In an ABC special that aired last week, Ms. Harding admitted that she had overheard her ex-husband talking about eliminating the competition to ensure she would make the Olympic team.
“I did, however, overhear them talking about stuff where, ‘Well, maybe we should take somebody out to make sure she gets on the team,’” said Ms. Harding, now Tonya Price. “I go, ‘What the hell are you talking about?’”
It was the first time she admitted to knowing anything in advance about the plot to injure Ms. Kerrigan.
Johnny Weir, a two-time U.S. Olympic figure skater, dismissed the publicly surrounding Ms. Harding as “glamorization of a villain simply because she was born on the ‘wrong side of the tracks.’”
“While her upbringing may have been tragic, athletes from all walks of life succeed based on merit, not assault,” Mr.
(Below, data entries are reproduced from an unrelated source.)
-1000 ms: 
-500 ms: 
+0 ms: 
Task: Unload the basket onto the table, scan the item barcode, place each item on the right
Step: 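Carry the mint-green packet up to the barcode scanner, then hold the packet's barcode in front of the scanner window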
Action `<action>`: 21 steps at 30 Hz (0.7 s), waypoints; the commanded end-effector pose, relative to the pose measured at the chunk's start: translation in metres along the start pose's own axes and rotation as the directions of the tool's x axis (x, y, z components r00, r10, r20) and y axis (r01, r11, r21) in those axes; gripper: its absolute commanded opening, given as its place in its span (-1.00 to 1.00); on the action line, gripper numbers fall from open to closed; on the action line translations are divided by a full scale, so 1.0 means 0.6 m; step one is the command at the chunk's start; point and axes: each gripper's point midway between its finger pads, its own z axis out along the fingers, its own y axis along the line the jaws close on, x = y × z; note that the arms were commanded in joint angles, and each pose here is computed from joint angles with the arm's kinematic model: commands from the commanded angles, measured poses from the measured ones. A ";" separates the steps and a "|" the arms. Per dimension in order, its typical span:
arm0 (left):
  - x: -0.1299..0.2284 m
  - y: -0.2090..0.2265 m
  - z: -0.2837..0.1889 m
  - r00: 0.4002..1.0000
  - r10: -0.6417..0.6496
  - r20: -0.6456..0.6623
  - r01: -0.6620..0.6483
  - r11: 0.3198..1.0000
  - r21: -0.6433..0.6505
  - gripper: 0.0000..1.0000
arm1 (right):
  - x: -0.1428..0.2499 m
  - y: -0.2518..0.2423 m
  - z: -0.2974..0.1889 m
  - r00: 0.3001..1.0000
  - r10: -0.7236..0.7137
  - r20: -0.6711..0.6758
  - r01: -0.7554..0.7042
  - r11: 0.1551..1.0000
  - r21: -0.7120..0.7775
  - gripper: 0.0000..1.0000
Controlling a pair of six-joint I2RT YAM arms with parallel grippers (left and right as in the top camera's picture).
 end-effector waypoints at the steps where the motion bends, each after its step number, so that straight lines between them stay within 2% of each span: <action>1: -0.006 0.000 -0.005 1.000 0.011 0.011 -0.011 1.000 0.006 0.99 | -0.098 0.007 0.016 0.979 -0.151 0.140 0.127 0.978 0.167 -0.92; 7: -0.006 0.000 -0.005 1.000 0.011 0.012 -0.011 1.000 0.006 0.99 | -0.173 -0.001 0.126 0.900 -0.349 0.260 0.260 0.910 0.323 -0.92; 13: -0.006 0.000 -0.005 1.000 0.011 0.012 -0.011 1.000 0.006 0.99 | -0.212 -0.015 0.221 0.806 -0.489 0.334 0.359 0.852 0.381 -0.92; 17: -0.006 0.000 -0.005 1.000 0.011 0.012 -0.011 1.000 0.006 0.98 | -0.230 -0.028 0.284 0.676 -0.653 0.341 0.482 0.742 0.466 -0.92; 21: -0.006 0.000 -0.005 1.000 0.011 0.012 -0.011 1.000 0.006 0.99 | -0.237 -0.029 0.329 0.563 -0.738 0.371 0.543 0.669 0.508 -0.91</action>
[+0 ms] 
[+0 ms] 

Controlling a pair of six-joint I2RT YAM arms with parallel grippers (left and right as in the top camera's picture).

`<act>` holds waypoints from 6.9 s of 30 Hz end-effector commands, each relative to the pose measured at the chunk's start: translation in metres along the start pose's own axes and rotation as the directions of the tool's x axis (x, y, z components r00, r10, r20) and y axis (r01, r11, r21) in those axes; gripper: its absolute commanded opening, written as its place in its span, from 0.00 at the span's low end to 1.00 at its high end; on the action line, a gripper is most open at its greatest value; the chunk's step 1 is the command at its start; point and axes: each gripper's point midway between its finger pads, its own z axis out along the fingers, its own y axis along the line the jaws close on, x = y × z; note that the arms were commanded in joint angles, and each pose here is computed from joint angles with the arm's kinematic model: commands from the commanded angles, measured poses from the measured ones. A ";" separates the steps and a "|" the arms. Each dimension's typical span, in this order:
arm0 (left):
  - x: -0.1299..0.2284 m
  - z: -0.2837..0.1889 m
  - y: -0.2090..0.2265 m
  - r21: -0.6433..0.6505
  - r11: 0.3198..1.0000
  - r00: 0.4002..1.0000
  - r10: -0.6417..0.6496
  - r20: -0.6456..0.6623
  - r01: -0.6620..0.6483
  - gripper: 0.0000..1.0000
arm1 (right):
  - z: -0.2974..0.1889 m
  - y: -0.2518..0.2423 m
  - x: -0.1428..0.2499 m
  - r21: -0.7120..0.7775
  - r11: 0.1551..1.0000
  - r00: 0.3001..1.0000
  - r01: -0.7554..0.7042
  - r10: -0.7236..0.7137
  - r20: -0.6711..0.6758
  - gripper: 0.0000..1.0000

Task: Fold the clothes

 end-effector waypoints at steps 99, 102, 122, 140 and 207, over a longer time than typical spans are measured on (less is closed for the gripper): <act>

Weir said this month. “I won’t applaud her, and I stand for Nancy.”
Indeed, little attention has been given to the fact that Ms. Kerrigan came from a blue-collar family. Her father, a welder, worked three jobs in order to support his daughter’s figure skating dreams.
“I think there’s this misconception that Nancy Kerrigan was born in Buckingham Palace. It’s all false,” Matt Harkins, curator of the Tonya Harding and Nancy Kerrigan 1994 Museum in New York, said in the ABC News special. “She was from a very working-class background.”
“I’ve been busy,” Ms. Kerrigan told The Boston Globe. “I was at the national [figure skating] championship this week, so I didn’t watch the Golden Globes. I haven’t seen the movie. I’m just busy living my life.”